- What the task asks
Go through the entries below and retype them exactly, omitting each picture.

Dataset records:
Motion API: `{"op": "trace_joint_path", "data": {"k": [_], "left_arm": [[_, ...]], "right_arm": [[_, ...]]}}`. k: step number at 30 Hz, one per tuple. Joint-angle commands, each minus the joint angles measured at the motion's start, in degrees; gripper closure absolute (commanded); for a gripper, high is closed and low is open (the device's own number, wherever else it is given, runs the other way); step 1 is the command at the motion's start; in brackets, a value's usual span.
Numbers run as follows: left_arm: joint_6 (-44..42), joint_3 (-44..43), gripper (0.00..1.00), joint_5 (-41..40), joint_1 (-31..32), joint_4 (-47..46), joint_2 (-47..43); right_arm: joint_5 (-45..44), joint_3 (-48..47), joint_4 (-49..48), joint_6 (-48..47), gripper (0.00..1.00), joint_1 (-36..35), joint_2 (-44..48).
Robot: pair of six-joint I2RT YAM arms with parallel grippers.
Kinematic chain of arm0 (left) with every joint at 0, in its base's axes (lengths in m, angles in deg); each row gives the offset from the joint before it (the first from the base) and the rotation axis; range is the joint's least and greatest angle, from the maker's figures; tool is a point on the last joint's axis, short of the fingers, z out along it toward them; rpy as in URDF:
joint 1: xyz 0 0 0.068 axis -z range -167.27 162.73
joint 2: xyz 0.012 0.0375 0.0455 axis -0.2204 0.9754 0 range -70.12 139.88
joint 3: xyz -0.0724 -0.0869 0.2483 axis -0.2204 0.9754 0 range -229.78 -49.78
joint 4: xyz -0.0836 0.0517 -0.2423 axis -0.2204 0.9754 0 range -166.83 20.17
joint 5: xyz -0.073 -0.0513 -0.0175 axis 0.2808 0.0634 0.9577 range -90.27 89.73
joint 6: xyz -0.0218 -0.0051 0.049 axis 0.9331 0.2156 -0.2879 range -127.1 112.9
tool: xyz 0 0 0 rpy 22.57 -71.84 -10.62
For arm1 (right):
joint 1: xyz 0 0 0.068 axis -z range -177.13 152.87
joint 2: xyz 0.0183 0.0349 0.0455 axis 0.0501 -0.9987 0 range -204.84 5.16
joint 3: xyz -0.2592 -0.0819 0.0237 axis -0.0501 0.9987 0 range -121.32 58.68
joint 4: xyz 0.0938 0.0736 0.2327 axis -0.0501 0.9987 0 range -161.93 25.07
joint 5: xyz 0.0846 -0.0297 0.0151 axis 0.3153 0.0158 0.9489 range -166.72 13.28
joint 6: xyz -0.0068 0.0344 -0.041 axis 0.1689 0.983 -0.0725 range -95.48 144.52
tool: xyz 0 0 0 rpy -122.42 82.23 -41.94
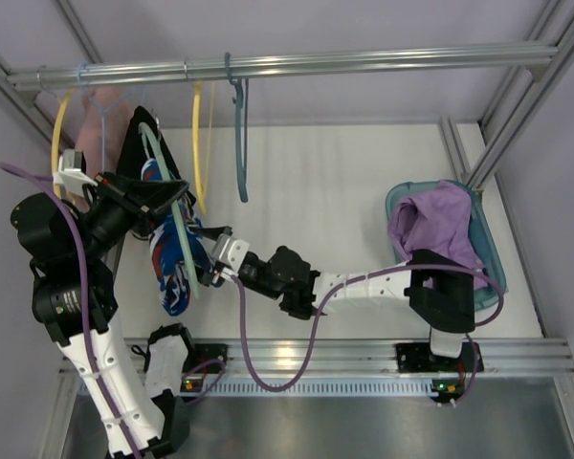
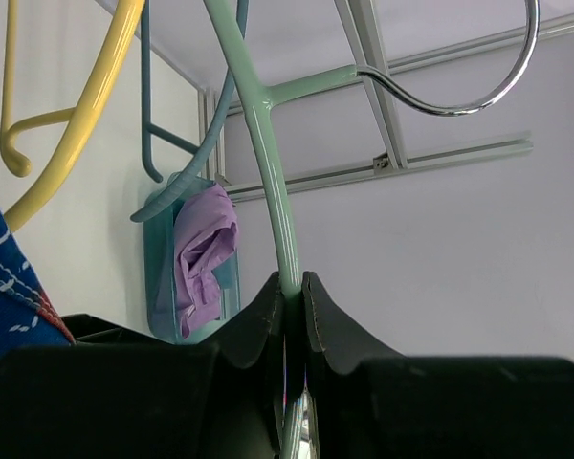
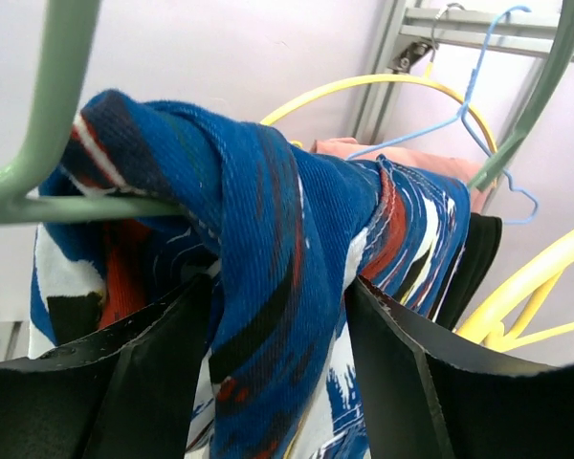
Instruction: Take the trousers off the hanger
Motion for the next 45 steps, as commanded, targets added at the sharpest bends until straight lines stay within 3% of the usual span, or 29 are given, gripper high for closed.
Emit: {"op": "trace_joint_path", "data": {"k": [1,4,16,29,45], "left_arm": [[-0.4,-3.6,1.00,0.9,-0.2,-8.1,-0.6],[-0.5,-3.4,1.00,0.9,-0.2,-8.2,-0.6],[0.2,-2.6,1.00,1.1,-0.2,-9.8,0.4],[0.3,-4.6,1.00,1.0,-0.2,-9.8,0.7],[1.1,-4.2,1.00,0.8,-0.2,-10.8,1.0]], "right_arm": [[-4.2,-3.5,-6.2,0.2,0.42,-0.8,-1.1],[-4.2,-0.9,-6.8,-0.1,0.45,-0.3,0.6],[-4.7,13.6,-8.1,-1.6,0.39,1.6,10.6],[-7.5,4.4,-3.6,-2.5,0.37,2.8,2.2],[-3.7,7.0,-4.5,-0.2,0.24,1.8,0.4]]}}
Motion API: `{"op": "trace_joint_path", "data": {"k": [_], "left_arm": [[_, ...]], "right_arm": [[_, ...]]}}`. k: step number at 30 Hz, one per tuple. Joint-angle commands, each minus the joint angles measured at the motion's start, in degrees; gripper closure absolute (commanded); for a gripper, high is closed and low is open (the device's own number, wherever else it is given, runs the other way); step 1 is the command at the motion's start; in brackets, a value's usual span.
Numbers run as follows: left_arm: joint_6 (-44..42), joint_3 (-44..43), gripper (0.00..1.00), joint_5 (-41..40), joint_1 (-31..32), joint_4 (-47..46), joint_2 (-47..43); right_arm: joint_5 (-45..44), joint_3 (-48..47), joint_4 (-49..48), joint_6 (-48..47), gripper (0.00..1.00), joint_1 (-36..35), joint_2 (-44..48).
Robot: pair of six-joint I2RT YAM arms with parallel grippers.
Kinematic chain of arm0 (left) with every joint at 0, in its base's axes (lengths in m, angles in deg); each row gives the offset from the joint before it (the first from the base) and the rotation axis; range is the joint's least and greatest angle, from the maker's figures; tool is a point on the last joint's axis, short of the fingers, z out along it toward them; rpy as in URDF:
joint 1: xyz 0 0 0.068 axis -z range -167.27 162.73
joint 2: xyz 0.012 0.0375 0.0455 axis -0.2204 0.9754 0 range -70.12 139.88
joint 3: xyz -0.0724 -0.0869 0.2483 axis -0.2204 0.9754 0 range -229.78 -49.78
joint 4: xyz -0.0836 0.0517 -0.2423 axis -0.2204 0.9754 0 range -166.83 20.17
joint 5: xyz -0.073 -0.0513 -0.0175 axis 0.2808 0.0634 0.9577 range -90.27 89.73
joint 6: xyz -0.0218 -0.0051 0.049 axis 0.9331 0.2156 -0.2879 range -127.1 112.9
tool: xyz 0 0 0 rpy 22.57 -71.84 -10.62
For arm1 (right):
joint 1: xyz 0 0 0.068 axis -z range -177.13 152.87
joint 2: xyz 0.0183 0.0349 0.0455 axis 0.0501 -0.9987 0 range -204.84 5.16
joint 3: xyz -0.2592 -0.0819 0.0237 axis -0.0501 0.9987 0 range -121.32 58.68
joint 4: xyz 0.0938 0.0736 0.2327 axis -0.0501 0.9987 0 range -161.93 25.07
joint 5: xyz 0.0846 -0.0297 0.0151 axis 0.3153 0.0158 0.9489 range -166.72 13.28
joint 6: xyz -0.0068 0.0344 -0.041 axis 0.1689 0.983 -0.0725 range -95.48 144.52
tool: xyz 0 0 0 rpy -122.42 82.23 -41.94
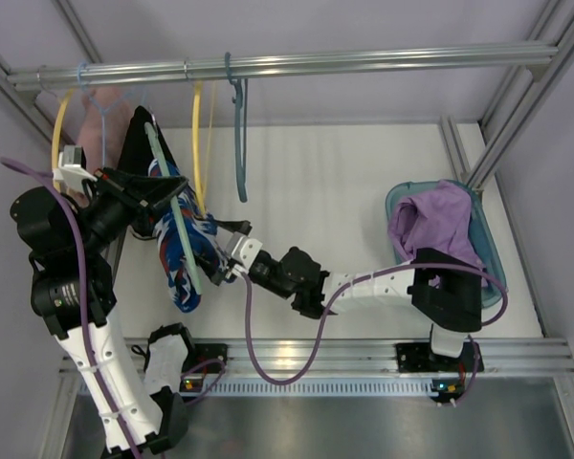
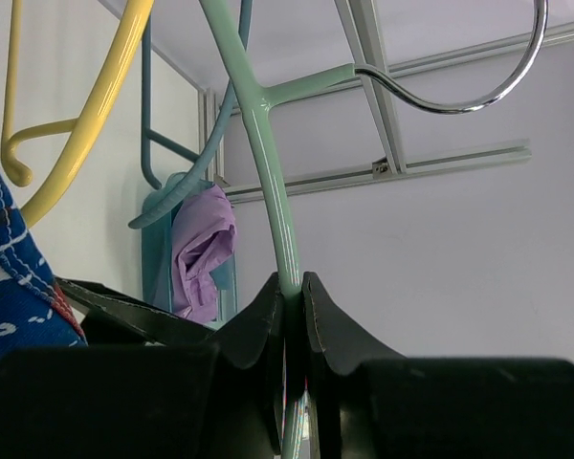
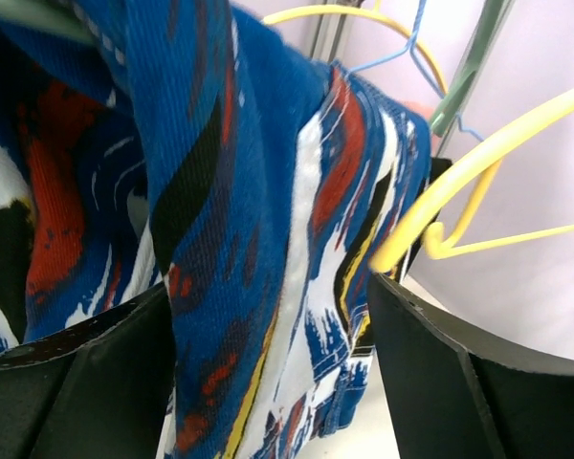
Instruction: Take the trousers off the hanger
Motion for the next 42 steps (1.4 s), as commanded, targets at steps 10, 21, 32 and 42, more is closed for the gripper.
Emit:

- Task answer
Motion API: `{"op": "trace_joint_path", "data": {"k": [_], "left_arm": [[_, ...]], "right_arm": [[_, ...]]}}`. k: step number at 30 Hz, one per tuple. Joint-angle commands, each minus the joint angles measured at the motion's start, in degrees; gripper closure absolute (commanded); for a gripper, high is closed and low is open (the device's own number, wherever else it is given, runs the other way); step 1 is the command at the motion's start; in brackets, a value's usual span.
Numbers run as follows: left_arm: joint_6 (-44..42), joint_3 (-44..43), gripper (0.00..1.00), joint_5 (-41..40), joint_1 (-31..32), joint_4 (-47..46), joint_2 (-47..43); right_arm: joint_5 (-45..44), joint_3 (-48..47), joint_4 (-49..48), joint_6 (-48..47), gripper (0.00..1.00), joint_1 (-36..35), joint_2 (-44..48).
Robot: pair of six-joint I2RT YAM arms with parallel grippers.
Kinematic chain of arm0 (left) with every joint at 0, in its base's axes (lengths in m, angles in deg); each row gives the offset from the joint before it (the first from the base) and the rotation axis; range is the joint's least and greatest angle, from the maker's figures; tool is a point on the last joint's axis, short of the fingers, z out along it toward them; rpy as in URDF:
joint 1: xyz 0 0 0.068 axis -z range -167.27 162.73
joint 2: xyz 0.012 0.0375 0.0455 axis -0.2204 0.9754 0 range -70.12 139.88
joint 3: xyz -0.0724 -0.0869 0.2483 axis -0.2204 0.9754 0 range -229.78 -49.78
joint 4: xyz -0.0836 0.0517 -0.2423 axis -0.2204 0.9754 0 range -166.83 20.17
joint 5: xyz -0.073 -0.0513 -0.0175 axis 0.2808 0.0634 0.9577 range -90.27 89.73
joint 6: xyz -0.0218 -0.0051 0.049 axis 0.9331 0.2156 -0.2879 range -127.1 112.9
tool: xyz 0 0 0 rpy 22.57 -71.84 -10.62
For arm1 (right):
joint 1: xyz 0 0 0.068 axis -z range -177.13 152.87
joint 2: xyz 0.0183 0.0349 0.0455 axis 0.0501 -0.9987 0 range -204.84 5.16
joint 3: xyz -0.2592 -0.0819 0.0237 axis -0.0501 0.9987 0 range -121.32 58.68
joint 4: xyz 0.0938 0.0736 0.2327 axis -0.0501 0.9987 0 range -161.93 25.07
joint 5: xyz 0.0846 -0.0297 0.0151 axis 0.3153 0.0158 0.9489 range -166.72 13.28
joint 6: xyz -0.0068 0.0344 -0.041 axis 0.1689 0.983 -0.0725 range -95.48 144.52
tool: xyz 0 0 0 rpy -122.42 82.23 -41.94
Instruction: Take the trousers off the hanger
Motion for the next 45 steps, as commanded, targets added at the sharpest bends until straight lines stay within 3% of the usual span, or 29 are given, gripper high for closed.
Emit: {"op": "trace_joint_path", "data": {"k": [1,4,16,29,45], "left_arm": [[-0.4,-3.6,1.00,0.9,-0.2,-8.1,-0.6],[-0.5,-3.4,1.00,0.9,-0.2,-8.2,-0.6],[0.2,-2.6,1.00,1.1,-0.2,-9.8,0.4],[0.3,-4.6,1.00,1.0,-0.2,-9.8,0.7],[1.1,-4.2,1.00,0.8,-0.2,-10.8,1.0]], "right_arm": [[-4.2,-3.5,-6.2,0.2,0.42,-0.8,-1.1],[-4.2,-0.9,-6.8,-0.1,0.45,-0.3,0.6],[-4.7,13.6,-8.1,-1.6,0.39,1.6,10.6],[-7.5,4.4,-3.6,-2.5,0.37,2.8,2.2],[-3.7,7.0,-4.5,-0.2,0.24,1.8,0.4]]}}
Motion API: `{"op": "trace_joint_path", "data": {"k": [_], "left_arm": [[_, ...]], "right_arm": [[_, ...]]}}`. k: step number at 30 Hz, one per tuple. Joint-angle commands, each minus the joint angles measured at the motion's start, in degrees; gripper closure absolute (commanded); for a gripper, high is closed and low is open (the device's own number, wherever else it is given, runs the other way); step 1 is the command at the motion's start; in brackets, a value's usual span.
Numbers run as follows: left_arm: joint_6 (-44..42), joint_3 (-44..43), gripper (0.00..1.00), joint_5 (-41..40), joint_1 (-31..32), joint_4 (-47..46), joint_2 (-47..43); right_arm: joint_5 (-45..44), joint_3 (-48..47), joint_4 (-49..48), joint_6 (-48..47), gripper (0.00..1.00), joint_1 (-36..35), joint_2 (-44..48).
Robot: pair of six-joint I2RT YAM arms with parallel grippers.
Kinematic chain of arm0 (left) with every joint at 0, in its base's axes (lengths in m, angles in deg); each row gives the offset from the joint before it (the first from the base) and the rotation axis; range is the joint's least and greatest angle, from the maker's figures; tool is a point on the last joint's axis, short of the fingers, z out along it toward them; rpy as in URDF:
joint 1: xyz 0 0 0.068 axis -z range -167.27 162.73
joint 2: xyz 0.012 0.0375 0.0455 axis -0.2204 0.9754 0 range -70.12 139.88
joint 3: xyz -0.0724 -0.0869 0.2483 axis -0.2204 0.9754 0 range -229.78 -49.78
joint 4: xyz -0.0836 0.0517 -0.2423 axis -0.2204 0.9754 0 range -166.83 20.17
joint 5: xyz -0.073 -0.0513 -0.0175 axis 0.2808 0.0634 0.9577 range -90.27 89.73
joint 6: xyz -0.0218 -0.0051 0.049 axis 0.9331 0.2156 -0.2879 range -127.1 112.9
tool: xyz 0 0 0 rpy 22.57 -71.84 -10.62
For arm1 (right):
joint 1: xyz 0 0 0.068 axis -z range -177.13 152.87
joint 2: xyz 0.0183 0.0349 0.0455 axis 0.0501 -0.9987 0 range -204.84 5.16
joint 3: xyz -0.2592 -0.0819 0.0237 axis -0.0501 0.9987 0 range -121.32 58.68
joint 4: xyz 0.0938 0.0736 0.2327 axis -0.0501 0.9987 0 range -161.93 25.07
joint 5: xyz 0.0846 -0.0297 0.0151 axis 0.3153 0.0158 0.9489 range -166.72 13.28
joint 6: xyz -0.0068 0.0344 -0.041 axis 0.1689 0.983 -0.0725 range -95.48 144.52
tool: xyz 0 0 0 rpy -122.42 82.23 -41.94
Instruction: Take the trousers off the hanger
Motion for the next 42 steps (1.4 s), as commanded, targets at steps 10, 21, 32 and 42, more is closed for the gripper.
Emit:

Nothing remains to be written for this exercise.